Shard cluster setup

Sharding is a way to horizontally partition a single table across multiple database servers in a shard cluster. Enterprise Replication moves the data from the source server to the appropriate target server as specified by the sharding method. You query a sharded table as if the entire table is on the local server. You do not need to know where the data is. Queries that are performed on one shard server retrieve the relevant data from other servers in a shard cluster. Sharding reduces the index size on each shard server and distributes performance across hardware. You can add shard servers to the shard cluster as your data grows.

Prerequisites

Before you create a shard cluster, the following system must be in place:
  • You must have an Enterprise Replication domain that is composed of two or more nodes.
  • On one of the Enterprise Replication nodes, you must have a table or collection to shard that conforms to the following requirements:
    • The table must have a dedicated column or field for tracking row or document versions.
    • The table cannot include data types that are not supported in sharded queries.
    • The databases on all shard servers must have same locale type.

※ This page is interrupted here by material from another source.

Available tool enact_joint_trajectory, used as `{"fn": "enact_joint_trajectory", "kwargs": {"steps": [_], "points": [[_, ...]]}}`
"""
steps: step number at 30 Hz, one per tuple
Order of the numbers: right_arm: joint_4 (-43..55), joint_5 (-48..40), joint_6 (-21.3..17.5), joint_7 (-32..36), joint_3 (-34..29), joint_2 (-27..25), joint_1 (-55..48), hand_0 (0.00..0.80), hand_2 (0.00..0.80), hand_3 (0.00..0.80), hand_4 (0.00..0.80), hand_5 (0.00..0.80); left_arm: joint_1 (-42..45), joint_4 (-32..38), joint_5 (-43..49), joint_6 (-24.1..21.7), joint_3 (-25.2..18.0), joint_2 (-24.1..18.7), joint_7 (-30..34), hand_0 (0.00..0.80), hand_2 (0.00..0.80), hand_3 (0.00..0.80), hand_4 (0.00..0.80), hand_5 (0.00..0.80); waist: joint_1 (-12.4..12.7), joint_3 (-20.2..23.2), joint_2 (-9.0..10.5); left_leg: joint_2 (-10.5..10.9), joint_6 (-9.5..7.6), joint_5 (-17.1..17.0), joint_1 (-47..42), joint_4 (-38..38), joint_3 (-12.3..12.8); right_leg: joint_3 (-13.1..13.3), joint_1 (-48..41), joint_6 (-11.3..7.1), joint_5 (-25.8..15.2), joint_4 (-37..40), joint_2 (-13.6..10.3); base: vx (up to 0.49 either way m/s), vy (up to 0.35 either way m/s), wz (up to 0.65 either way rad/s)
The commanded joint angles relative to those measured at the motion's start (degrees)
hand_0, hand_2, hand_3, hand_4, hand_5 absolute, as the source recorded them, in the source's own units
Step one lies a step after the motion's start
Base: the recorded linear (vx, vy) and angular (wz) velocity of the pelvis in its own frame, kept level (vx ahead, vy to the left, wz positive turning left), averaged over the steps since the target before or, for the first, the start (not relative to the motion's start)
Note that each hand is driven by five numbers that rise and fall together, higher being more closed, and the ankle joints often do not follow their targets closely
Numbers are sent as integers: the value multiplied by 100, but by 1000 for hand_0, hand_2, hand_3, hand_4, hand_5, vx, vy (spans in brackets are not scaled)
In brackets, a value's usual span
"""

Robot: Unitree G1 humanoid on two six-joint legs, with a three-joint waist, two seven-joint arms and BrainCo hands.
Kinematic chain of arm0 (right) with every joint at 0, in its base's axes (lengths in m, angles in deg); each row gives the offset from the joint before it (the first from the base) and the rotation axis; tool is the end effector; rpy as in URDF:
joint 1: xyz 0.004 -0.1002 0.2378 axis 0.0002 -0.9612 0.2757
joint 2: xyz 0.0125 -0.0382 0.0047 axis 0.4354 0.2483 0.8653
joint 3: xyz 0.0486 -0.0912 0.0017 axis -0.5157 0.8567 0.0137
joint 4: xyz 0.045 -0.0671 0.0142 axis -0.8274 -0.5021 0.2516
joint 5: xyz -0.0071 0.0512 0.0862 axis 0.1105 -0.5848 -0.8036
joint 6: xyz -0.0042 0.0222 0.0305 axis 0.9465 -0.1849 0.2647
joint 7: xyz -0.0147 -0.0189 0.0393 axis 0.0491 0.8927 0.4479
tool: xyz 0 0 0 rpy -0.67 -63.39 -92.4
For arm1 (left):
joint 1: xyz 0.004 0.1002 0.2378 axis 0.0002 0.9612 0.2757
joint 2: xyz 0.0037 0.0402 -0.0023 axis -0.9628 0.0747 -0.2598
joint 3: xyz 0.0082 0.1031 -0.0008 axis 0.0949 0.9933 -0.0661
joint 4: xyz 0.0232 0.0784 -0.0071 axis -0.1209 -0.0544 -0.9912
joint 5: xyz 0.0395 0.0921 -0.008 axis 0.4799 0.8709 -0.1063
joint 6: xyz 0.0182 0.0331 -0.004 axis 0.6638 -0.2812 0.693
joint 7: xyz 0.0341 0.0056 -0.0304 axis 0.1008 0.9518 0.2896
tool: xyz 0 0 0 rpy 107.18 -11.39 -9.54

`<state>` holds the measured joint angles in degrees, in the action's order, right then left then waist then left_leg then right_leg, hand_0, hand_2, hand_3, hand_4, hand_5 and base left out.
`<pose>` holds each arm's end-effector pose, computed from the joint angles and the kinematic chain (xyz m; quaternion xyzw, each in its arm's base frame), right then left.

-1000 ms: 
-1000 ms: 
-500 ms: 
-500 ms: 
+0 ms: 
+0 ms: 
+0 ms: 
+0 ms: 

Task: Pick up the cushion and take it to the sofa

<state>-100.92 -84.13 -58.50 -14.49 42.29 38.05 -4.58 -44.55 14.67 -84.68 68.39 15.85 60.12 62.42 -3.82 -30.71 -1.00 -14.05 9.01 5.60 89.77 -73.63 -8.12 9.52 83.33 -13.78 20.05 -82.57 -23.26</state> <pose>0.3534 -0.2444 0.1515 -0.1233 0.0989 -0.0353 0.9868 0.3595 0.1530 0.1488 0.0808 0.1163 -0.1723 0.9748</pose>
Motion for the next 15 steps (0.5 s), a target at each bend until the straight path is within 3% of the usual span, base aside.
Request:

Shard cluster architecture

Shard servers are uniquely identified by the SHARD_ID configuration parameter that you must set on each shard server. Because shard servers have unique IDs, Enterprise Replication can efficiently communicate between shard servers:

  • Client connections are multiplexed over a common pipe and authenticated only on the local shard server.
  • Sharded queries are run in parallel on all shard servers and their high-availability secondary servers.
  • For insert, update, and delete operations, if you set the USE_SHARDING session environment option, transactions use the two-phase commit protocol to move data to appropriate shard server. Otherwise, changes are moved to appropriate shard server using the eventually consistent model after the transaction is committed. For select operations, if you set the USE_SHARDING session environment option, queries are run on all shard servers in the cluster instead of on only the local database server.
  • The consistency of the sharded table is enforced on all shard servers. Shard servers do not need to transfer table information between each other. Data definition language statements that you run on a sharded table are propagated to all shard servers.